This is an archive of the discontinued LLVM Phabricator instance.

[syntax][pseudo] Add grammar facilities for the pseudo-parser
ClosedPublic

Authored by hokein on Nov 30 2021, 5:34 AM.

Details

Summary

This patch introduces basic structures for the grammar, which is used to
build a grammar-based parser.

As the first patch, the scope is limited:

  • base types of modeling the grammar rules, symbols
  • grammar parsing bit (annotations are excluded, and will be added afterwards)

Diff Detail

Event Timeline

hokein created this revision.Nov 30 2021, 5:34 AM
hokein requested review of this revision.Nov 30 2021, 5:34 AM
Herald added a project: Restricted Project. · View Herald TranscriptNov 30 2021, 5:34 AM
sammccall added inline comments.Dec 21 2021, 2:58 AM
clang/include/clang/Tooling/Syntax/Pseudo/Grammar.h
53

If we want strong types, we could use enum class SymbolID : uint16_t {};

75

Maybe rather "there are at most 2^12 rules"

84

// Sequence can be at most 2^4 tokens long

111

nit: building block is more idiomatic

111

Nit: it's rather the RuleSpec factories and Grammar::build (which are static) that parses BNF grammar.
The Grammar object itself doesn't have this responsibility.

134

I think this should be explicit rather than implicit, and so not just "exposed for testing" but explicitly called

145

The implementation also (inefficiently) supports looking up terminals. Intended?

155

dump suggests an arbitrary debugging representation, but we rely on this being exactly the symbol name. symbolName(SymbolID)?

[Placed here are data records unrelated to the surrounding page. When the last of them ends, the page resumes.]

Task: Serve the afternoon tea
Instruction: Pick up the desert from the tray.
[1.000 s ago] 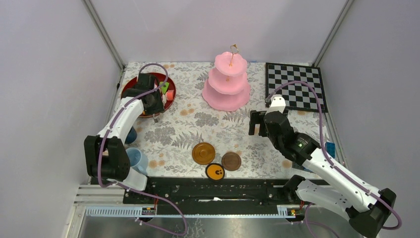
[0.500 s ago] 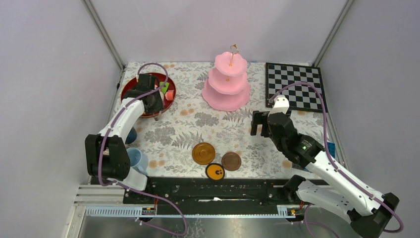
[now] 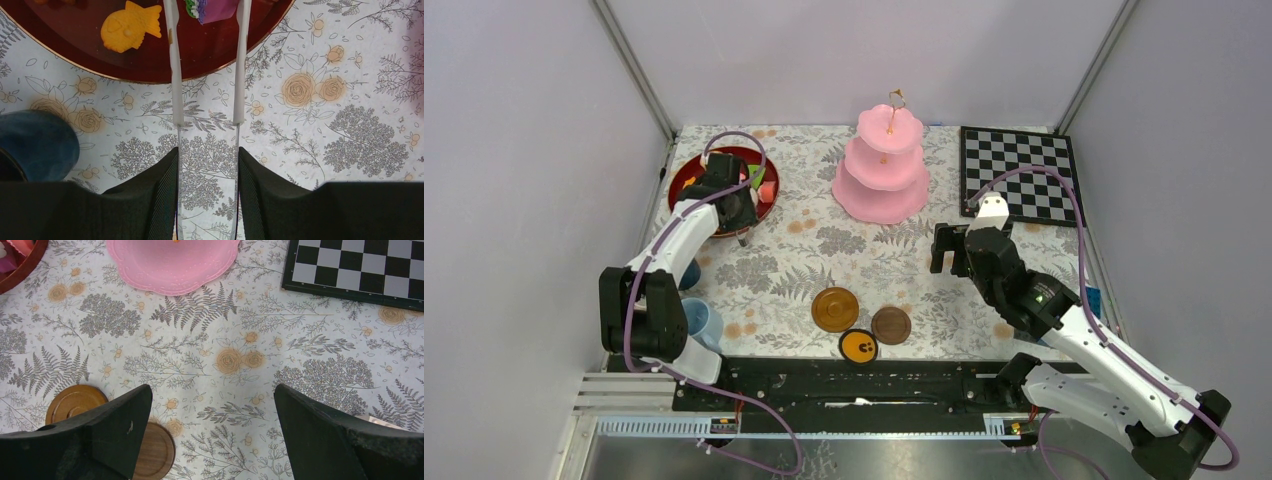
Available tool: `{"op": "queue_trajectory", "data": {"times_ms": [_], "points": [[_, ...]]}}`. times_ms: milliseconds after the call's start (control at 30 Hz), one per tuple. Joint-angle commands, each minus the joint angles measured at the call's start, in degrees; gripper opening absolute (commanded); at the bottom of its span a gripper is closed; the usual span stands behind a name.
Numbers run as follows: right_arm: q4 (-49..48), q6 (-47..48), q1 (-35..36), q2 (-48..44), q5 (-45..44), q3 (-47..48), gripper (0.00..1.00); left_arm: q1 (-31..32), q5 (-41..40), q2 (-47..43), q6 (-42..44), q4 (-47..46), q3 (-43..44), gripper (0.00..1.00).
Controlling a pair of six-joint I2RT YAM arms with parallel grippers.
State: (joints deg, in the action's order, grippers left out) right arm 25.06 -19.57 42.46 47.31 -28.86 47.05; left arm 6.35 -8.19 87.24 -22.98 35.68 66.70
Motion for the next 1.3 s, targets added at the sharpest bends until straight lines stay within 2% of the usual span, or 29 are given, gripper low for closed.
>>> {"op": "queue_trajectory", "data": {"times_ms": [0,367,633,733,800,1000,1267], "points": [[-0.2,-0.5,-0.3,-0.8,-0.2,0.2,1.00,0.1,-2.4,0.2,-0.7,-4.2,-0.9,0.44],[-0.2,-0.6,-0.3,-1.5,0.3,0.0,1.00,0.2,-2.9,1.6,-0.6,-5.2,-1.2,0.37],[-0.2,-0.5,-0.3,-2.1,0.3,-0.2,1.00,1.1,-5.0,1.0,0.0,-3.6,-0.9,0.12],[-0.3,-0.5,-0.3,-2.0,0.2,-0.2,1.00,1.3,-5.3,0.3,0.0,-3.4,-0.9,0.09],[-0.3,-0.5,-0.3,-1.8,0.3,-0.2,1.00,1.3,-5.3,-0.2,0.0,-3.3,-1.0,0.12],[-0.6,-0.6,-0.4,-1.6,0.5,-0.3,1.00,1.3,-6.1,-0.5,1.0,-3.1,-0.9,0.38],[-0.6,-0.6,-0.3,-1.6,0.5,-0.5,1.00,1.4,-4.5,0.5,2.6,-3.4,-0.4,0.48]]}}
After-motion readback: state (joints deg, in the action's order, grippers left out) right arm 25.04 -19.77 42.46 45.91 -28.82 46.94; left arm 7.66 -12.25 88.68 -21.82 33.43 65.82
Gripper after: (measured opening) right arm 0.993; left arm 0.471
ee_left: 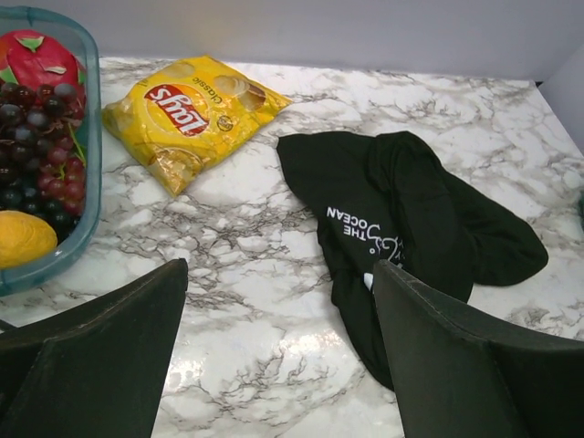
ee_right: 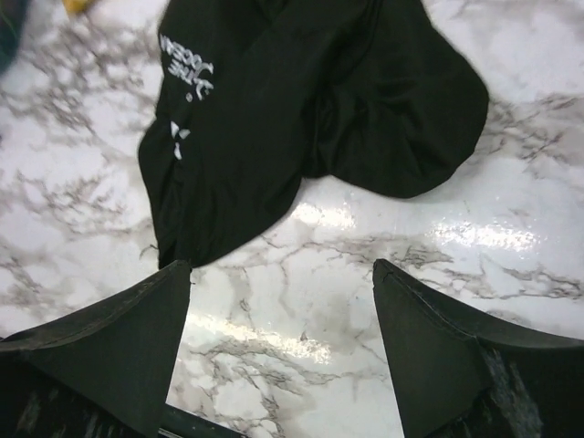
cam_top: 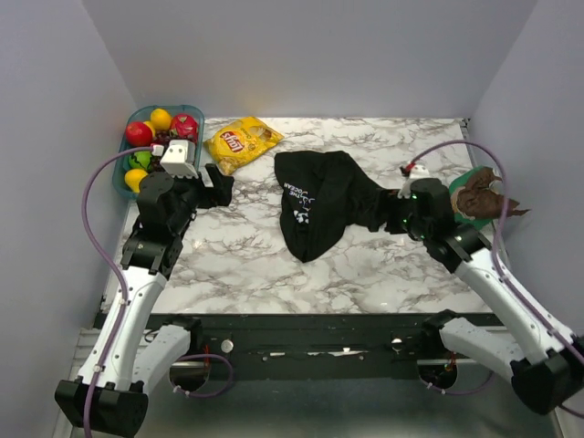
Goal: Pin the brooch onto the clothing
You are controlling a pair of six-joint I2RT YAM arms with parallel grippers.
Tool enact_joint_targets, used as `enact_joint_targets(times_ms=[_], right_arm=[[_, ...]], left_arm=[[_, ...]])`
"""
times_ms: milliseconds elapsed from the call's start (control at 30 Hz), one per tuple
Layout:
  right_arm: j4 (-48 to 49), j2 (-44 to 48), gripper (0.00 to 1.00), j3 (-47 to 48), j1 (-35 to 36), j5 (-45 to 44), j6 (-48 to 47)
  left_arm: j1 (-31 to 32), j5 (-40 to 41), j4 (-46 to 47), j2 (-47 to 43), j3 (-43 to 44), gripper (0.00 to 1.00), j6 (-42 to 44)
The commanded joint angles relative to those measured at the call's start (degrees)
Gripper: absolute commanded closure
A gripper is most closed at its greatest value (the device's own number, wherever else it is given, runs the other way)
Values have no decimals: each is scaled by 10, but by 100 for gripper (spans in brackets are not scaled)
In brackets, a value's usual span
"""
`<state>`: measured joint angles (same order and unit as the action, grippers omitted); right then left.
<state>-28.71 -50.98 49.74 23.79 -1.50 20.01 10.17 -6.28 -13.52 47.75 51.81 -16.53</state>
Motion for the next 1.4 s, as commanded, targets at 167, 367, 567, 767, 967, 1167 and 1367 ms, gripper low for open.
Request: enact_joint_targets(times_ms=[167,367,567,767,967,1167,1367], right_arm=[[46,-234,12,103,121,-129,6],[66,-376,16,180,159,-150,12],[75,-475,17,253,168,-118,17],[49,-550,20,317,173,-111,10],[-11,-601,21,365,190,-155,13],[-34,-632,26,388,195,-182,30],[-47,-635,44,385,195,-221,40]], left_arm=[[34,-21,-16,43,5,6,14],[70,-22,-45,88,17,4,20],[94,-24,-75,132,36,1,32],[99,-18,-85,151,41,1,38],[99,-3,-87,147,42,1,47],[99,-1,-89,149,43,1,48],[99,-4,-87,154,41,1,48]])
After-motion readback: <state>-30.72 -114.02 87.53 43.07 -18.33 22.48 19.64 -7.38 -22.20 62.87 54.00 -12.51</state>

Maybe also doc what the names are (for terminals).
e.g. Terminals have names like "," (kw_comma) or "OPERATOR" (kw_operator).

157

in the prototype the "recursively" versions ended up being much less useful than I thought. You may want to drop the complexity

172

Are compiled transition tables etc expected to live here, or is this a purely descriptive version of teh grammar?

clang/lib/Tooling/Syntax/Pseudo/Grammar.cpp
49

I don't think it makes sense to compute and store nullability if our plan is to build a parser that doesn't support nullable symbols.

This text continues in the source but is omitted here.